An Architecture of 3D Interaction for Models Deformed on the GPU

Doctorate work of Harlen Costa Batagelo, advised by Dr.-Ing. Wu, Shin-Ting
Department of Computer Engineering and Industrial Automation (DCA)
School of Electrical and Computer Engineering (FEEC)
State University of Campinas (Unicamp)

Introduction

This doctorate work is about the development of a software architecture for supporting direct manipulations that efficiently deal with models deformed on the GPU. This is motivated by the increasing number of applications that employ vertex and pixel shaders to deform geometry but demand accurate interactions with such models after the deformations on the rendering pipeline. The goal of the architecture is to provide basic functionalities of cursor picking and cursor snapping without requiring a copy of the 3D models to exist in system memory, i.e., the same models used for rendering are also used for interaction. This architecture provides a foundation for the development of interaction tasks which are at the same time efficient – because most part of processing for interaction is performed on the GPU – and accurate with respect to what is being actually visualized.

The architecture is designed mainly for games and editors of game assets in which the user is able to perform accurate and efficient picking and snapping of meshes deformed in real-time, such as skinned mesh models, surfaces with per-vertex and per-pixel displacements (e.g., relief mapping, parallax occlusion mapping) and meshes under arbitrary deformations. The architecture produces pixel-exact results and therefore ensures that the user interacts with what he is actually seeing, even if the original model submitted to the rendering pipeline has a very different final appearance.

Project news (2008-04-12)

We are adapting the proposed architecture of interaction for supporting volume data.
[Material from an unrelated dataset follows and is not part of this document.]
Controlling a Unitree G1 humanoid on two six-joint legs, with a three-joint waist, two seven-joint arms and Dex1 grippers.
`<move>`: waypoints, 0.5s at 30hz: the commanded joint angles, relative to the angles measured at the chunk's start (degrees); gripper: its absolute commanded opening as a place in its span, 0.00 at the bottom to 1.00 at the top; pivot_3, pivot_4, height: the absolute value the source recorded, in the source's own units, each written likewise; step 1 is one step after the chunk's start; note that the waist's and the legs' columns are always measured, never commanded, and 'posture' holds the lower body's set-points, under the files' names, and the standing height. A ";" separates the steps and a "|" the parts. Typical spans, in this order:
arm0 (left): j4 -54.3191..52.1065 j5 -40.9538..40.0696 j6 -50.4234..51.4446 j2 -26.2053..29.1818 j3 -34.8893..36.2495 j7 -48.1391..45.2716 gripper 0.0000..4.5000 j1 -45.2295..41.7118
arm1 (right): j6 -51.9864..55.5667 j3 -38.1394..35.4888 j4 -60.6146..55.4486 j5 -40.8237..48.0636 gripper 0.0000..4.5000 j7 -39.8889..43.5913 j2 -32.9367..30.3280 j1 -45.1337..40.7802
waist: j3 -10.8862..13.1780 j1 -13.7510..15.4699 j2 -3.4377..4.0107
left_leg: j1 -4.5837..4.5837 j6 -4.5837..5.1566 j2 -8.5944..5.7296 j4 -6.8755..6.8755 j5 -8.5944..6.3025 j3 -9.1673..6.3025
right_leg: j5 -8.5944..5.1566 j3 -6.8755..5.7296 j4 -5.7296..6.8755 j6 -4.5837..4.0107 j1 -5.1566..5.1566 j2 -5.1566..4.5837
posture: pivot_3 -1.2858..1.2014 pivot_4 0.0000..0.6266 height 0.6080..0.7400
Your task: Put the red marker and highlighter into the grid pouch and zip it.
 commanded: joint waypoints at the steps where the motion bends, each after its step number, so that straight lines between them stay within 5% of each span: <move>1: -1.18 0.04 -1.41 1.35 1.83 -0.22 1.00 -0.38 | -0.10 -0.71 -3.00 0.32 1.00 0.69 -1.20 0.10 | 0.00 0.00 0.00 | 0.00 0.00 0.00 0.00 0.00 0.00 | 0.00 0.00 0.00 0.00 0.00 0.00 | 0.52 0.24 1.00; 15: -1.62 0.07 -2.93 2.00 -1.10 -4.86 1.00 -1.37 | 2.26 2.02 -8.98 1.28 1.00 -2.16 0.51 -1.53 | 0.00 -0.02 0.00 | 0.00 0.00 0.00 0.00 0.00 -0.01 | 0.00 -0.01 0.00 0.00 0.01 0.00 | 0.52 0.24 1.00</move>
The goal is to allow the direct manipulation of volume data processed on the GPU and rendered as isosurfaces or direct rendering. As for surfaces, the only data necessary for this interaction are the data already stored in video memory for rendering. For volume data, these are the 3D textures containing the raw volume data and gradient data.

Below is a screenshot and video of a prototype application that demonstrates snapping a cursor to isosurfaces of volume data rendered by ray casting on the GPU.

Snapping to isosurfaces
This video illustrates snapping a triad cursor to isosurfaces extracted from volume data on the GPU. The red axis of the triad cursor shows the direction of the normal vector at the snapped isosurface point.
AVI (26.8 MB)

More results about interaction with volume data are available here.

Thesis download

Batagelo, H. C.; Uma Arquitetura de Suporte a Interações 3D Integrada a GPU, Ph.D. thesis, State University of Campinas, Campinas, SP, Brazil, July, 2007. In Portuguese.
PDF (43.7 MB).

Videos

	Picking This video illustrates the most basic interaction task using the architecture: selection. A set of intersecting knot models is displayed and the knot model selected by the cursor is highlighted. AVI (1.22 MB)
	Interaction maps This illustrates the technique of interaction maps proposed by J. S. Pierce and R. Pausch, 2003. An event is triggered whenever the mouse cursor hovers a texture-mapped colored spot. AVI (2.03 MB)
	Face picking In this video, the architecture returns the identifier of all faces that would be intersected by the selection ray in a ray-picking approach. Here, no explicit intersection test is computed. AVI (2,38 MB)
	Surface snapping A triad cursor snaps to a mesh surface and aligns its axes according to the tangent basis calculated at each point. AVI (4.23 MB)
	Snapping to borders The 3D cursor (red sphere) snaps to surface points corresponding to borders detected by a post-processing filter. A small quad around the cursor shows the non-null pixels of the “region of interest,” which are the pixels of the detected borders. AVI (1.19 MB)
	Snapping to principal directions The movement of a triad cursor snapped to the surface is constrained to the direction of minimum curvature. The surface is painted in order to highlight the trajectory on the surface. AVI (4.35 MB)
	Painting and sculpting on a relief mapped quad A triad cursor snaps to a quad rendered with relief mapping while the user interactively paints the surface and sculpts the height field. The cursor correctly takes into account the height field depth and direction of the normal vector. AVI (7.55 MB)
	Geometric snapping When the user triggers a keyboard key, the triad cursor snaps to a point of the model's surface with greater median curvature around the 2D cursor. AVI (3.9 MB)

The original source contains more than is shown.